Recentemente fomos impactados por uma decisão, isolada de um ministro do Tribunal Superior Eleitoral, em que determinou a proibição de manifestações políticas de artistas e grupos musicais que participavam de um festival privado de música. Completo absurdo!
A Constituição Federal é clara ao estabelecer que “é livre a expressão da atividade intelectual, artística, científica e de comunicação, independentemente de censura ou licença”. Sendo, portanto, vedado “toda e qualquer censura de natureza política, ideológica e artística”.
Ora, o Estado de Democrático de Direito tem como um dos seus pressupostos básicos, plenamente garantido pela Constituição, a liberdade de expressão, que se destina a ampliar e estimular o debate público de ideias. Permitindo, assim, que a população tome conhecimento da opinião e posicionamento de todos, inclusive os artistas que escolheram expressar suas ideias através das respectivas atividades privadas.

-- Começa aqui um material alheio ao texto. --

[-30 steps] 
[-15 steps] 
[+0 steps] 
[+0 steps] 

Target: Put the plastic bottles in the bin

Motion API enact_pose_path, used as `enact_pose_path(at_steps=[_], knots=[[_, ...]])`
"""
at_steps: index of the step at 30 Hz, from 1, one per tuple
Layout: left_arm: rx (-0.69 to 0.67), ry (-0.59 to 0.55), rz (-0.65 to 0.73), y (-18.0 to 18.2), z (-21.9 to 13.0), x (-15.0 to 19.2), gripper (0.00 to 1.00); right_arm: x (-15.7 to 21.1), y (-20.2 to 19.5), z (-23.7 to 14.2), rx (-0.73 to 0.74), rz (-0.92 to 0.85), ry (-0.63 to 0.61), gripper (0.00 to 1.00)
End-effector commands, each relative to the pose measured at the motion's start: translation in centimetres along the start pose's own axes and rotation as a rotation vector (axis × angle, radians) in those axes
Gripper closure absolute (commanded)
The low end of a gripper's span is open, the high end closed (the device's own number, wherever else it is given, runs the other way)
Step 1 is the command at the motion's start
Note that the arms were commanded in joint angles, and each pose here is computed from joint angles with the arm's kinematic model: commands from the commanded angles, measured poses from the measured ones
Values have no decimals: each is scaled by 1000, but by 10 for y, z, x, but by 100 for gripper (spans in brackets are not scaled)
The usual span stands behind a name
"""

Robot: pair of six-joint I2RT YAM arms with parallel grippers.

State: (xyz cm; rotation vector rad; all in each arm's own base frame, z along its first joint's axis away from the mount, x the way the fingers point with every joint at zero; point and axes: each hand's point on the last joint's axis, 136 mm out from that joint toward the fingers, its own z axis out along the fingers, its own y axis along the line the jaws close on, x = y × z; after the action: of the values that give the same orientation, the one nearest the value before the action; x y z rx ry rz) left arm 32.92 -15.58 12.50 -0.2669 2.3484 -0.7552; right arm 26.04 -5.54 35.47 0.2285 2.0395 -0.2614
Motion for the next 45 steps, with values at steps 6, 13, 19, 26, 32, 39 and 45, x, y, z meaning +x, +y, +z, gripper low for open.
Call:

O Supremo Tribunal Federal já declarou que, dentro dos limites legais, é “assegurado a todo cidadão manifestar seu apreço ou sua antipatia por qualquer candidato, garantia que, por óbvio, contempla os artistas que escolherem expressar, por meio de seu trabalho, um posicionamento político antes, durante ou depois do período eleitoral.” Obviamente, desde que não contenham ofensas à honra, promoção da violência ou ação que venha a interferir na livre atuação e funcionamento dos poderes estabelecidos.
Ainda que o Supremo Tribunal Federal já tenha manifestado que a liberdade de expressão se sobrepõe a diversos interesses protegidos juridicamente, existem alguns limites para o seu exercício. Sabidamente quando confrontam outros valores constitucionalmente assegurados.
É o que ocorre com os discursos de ódio, ou “hate speech”, que buscam legitimar quaisquer tipo de manifestação que discrimine grupos minoritários historicamente estigmatizados, o que viola os valores assegurados pela Constituição. Temas como homofobia, racismo ou intolerância religiosa.
Também não se caracteriza como liberdade de expressão as manifestações que ponham em risco a democracia. Que afrontem as instituições democráticas e interfiram na independência entre os poderes prevista como um princípio fundamental da nossa organização sócio-política.
Em outras palavras, não é possível confundir liberdade de expressão com discursos de promoção de ideários autoritários, de intimidação a agentes públicos ou ataques a instituições republicanas. Esse tipo de ação está atrelado à defesa de regimes totalitários, o que está claramente estipulado na carta magna como crime.
Por todos esses motivos e pela escalada recente e cada vez mais regular de episódios de ataques à soberania das instituições democrática, inclusive em manifestações que contaram com a participação de agentes públicos, a decisão que visou calar os artistas participantes do festival se torna ainda mais descabida. Não à toa, o próprio ministro responsável pela decisão não apenas voltou atrás em sua decisão, como praticamente se desculpou pelo posicionamento inconstitucional.
O desafio das nossas cortes, hoje, é preservar a liberdade de expressão ao mesmo tempo em que estabelece uma diferenciação explícita e pedagógica do que é tão somente a prática de um discurso de ódio travestida de liberdade individual.